---
title: "kagiPro Enrich Endpoint Guide"
author: "Rainer Krug"
format: html
vignette: >
  %\VignetteIndexEntry{kagiPro Enrich Endpoint Guide}
  %\VignetteEngine{quarto::html}
  %\VignetteEncoding{UTF-8}
execute:
  echo: true
  warning: false
  message: false
  eval: false
---

# Enrich Endpoint: Context Discovery for Web and News

The Enrich API is useful when a plain search result list is not enough and you want curated context for a topic.

In `kagiPro`, this is split into two constructors:

- `query_enrich_web()` for web context.
- `query_enrich_news()` for news context.

The execution flow is identical for both.

## Create the connection once

```r
library(kagiPro)

conn <- kagi_connection(
  api_key = function() keyring::key_get("API_kagi")
)
```

## Build web and news enrich queries

Assume you are tracking biodiversity policy from institutional sources.

```r
q_web <- query_enrich_web(
  query = "open data portals",
  site = "gov",
  expand = FALSE
)

q_news <- query_enrich_news(
  query = "biodiversity policy",
  expand = FALSE
)
```

Both constructors return named lists, so single and batch execution share the same interface.

## Execute a focused run for each enrich type

```r
out_web <- "enrich_web"
dir.create(out_web, recursive = TRUE, showWarnings = FALSE)

kagi_request(
  connection = conn,
  query = q_web[[1]],
  output = out_web,
  overwrite = TRUE
)
```

```r
out_news <- "enrich_news"
dir.create(out_news, recursive = TRUE, showWarnings = FALSE)

kagi_request(
  connection = conn,
  query = q_news[[1]],
  output = out_news,
  overwrite = TRUE
)
```

At this stage you have two independent JSON collections, one for web context and one for news context.

## Move to a thematic batch workload

For recurring monitoring, prepare a topic vector and run it as a batch.

```r
q_news_batch <- query_enrich_news(
  query = c("biodiversity", "ecosystem restoration", "nature finance"),
  expand = TRUE
)

kagi_request(
  connection = conn,
  query = q_news_batch,
  output = "enrich_news_batch",
  overwrite = TRUE,
  workers = 2
)
```

This pattern is well suited for weekly or monthly trend snapshots.

## Handle request failures without losing the whole run

If you want long jobs to continue when one request fails:

```r
kagi_request(
  connection = conn,
  query = q_news_batch,
  output = "enrich_news_batch_safe",
  overwrite = TRUE,
  workers = 2,
  error_mode = "write_dummy"
)
```

Failed requests are written as dummy JSON with `data = null` plus an `error` block, and the function emits warnings.

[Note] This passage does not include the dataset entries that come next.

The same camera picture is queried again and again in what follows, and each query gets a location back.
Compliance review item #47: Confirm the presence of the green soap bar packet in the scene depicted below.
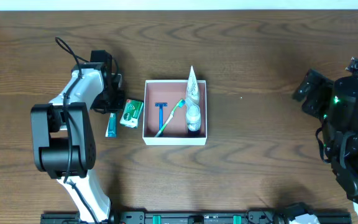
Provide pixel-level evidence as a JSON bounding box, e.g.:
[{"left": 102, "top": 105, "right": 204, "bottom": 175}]
[{"left": 120, "top": 99, "right": 144, "bottom": 128}]

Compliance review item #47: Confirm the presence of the red green toothpaste tube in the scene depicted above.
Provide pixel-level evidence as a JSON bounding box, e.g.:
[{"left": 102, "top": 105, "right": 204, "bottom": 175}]
[{"left": 105, "top": 113, "right": 117, "bottom": 138}]

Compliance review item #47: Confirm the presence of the blue disposable razor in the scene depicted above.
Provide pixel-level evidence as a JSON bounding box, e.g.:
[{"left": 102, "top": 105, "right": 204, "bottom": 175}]
[{"left": 155, "top": 102, "right": 168, "bottom": 129}]

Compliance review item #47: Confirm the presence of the white box with pink interior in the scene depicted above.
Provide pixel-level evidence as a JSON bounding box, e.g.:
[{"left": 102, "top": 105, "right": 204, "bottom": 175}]
[{"left": 142, "top": 80, "right": 208, "bottom": 146}]

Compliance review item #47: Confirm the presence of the green white toothbrush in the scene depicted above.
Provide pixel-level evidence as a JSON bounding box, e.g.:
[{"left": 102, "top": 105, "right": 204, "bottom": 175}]
[{"left": 155, "top": 99, "right": 185, "bottom": 138}]

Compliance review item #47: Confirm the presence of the white floral lotion tube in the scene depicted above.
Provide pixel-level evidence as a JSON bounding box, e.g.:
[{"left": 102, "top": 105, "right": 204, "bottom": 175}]
[{"left": 186, "top": 66, "right": 200, "bottom": 104}]

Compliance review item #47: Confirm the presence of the clear pump soap bottle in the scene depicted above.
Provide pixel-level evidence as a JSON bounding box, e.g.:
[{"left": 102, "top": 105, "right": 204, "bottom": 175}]
[{"left": 185, "top": 98, "right": 201, "bottom": 137}]

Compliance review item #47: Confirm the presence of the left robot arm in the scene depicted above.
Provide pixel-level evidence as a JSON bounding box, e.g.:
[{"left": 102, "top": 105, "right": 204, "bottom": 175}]
[{"left": 30, "top": 61, "right": 122, "bottom": 223}]

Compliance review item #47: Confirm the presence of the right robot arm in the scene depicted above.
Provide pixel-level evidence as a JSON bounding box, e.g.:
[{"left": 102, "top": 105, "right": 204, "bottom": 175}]
[{"left": 292, "top": 69, "right": 358, "bottom": 215}]

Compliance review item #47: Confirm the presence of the left black cable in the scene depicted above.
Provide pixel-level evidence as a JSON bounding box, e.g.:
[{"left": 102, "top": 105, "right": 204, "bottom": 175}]
[{"left": 54, "top": 36, "right": 101, "bottom": 224}]

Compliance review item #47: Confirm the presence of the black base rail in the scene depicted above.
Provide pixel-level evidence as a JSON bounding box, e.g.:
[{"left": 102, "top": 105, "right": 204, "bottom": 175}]
[{"left": 40, "top": 210, "right": 352, "bottom": 224}]

## Convert enrich output to parquet

```r
kagi_request_parquet(
  input_json = "enrich_news_batch",
  output = "enrich_news_batch_parquet",
  overwrite = TRUE
)
```

Use parquet when you want to join enrich data with other tables or build reproducible reports.

## Operational recommendations

- Keep web and news outputs in separate directories.
- Start with `workers = 1` during debugging, then increase.
- Keep raw JSON as the source of truth, and regenerate parquet as needed.